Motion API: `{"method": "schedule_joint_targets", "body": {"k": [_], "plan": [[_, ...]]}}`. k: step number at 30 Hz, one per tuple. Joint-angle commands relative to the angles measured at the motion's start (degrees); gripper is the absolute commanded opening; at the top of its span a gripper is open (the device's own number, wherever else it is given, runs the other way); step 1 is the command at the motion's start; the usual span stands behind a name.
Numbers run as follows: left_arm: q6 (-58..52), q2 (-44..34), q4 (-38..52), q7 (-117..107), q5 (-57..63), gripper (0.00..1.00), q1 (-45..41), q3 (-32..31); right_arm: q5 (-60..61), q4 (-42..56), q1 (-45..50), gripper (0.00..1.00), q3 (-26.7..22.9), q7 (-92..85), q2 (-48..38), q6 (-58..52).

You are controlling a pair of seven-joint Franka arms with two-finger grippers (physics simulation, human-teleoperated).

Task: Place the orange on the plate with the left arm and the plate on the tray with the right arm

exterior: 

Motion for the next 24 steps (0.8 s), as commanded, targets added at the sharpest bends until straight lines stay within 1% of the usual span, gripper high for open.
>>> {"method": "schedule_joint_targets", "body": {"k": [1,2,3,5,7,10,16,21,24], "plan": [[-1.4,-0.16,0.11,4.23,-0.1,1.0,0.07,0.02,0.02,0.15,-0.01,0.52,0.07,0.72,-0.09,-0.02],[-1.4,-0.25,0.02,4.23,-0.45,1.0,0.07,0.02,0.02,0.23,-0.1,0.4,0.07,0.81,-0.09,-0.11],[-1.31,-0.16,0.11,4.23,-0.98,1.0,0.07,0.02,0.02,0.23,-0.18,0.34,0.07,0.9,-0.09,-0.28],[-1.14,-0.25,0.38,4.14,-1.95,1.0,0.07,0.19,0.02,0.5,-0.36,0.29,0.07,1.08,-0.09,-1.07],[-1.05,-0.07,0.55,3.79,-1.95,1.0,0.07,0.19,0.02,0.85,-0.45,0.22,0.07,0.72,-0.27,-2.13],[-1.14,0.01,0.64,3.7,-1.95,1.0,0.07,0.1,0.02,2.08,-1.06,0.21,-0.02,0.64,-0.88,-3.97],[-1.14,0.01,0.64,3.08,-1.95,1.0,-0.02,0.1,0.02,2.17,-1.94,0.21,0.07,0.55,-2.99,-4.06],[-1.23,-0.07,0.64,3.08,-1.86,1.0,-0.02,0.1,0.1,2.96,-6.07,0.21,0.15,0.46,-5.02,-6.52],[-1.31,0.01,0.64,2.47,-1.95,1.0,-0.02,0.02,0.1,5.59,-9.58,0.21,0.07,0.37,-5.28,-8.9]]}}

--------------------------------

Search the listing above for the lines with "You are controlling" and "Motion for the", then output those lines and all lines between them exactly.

RESPONSE TO THE EXERCISE -
You are controlling a pair of seven-joint Franka arms with two-finger grippers (physics simulation, human-teleoperated).

Task: Place the orange on the plate with the left arm and the plate on the tray with the right arm

exterior: 

Motion for the next 24 steps (0.8 s), as commanded, targets added at the sharpest bends until straight lines stay within 1% of the usual span, gripper high for open.

The complete answer has been presented.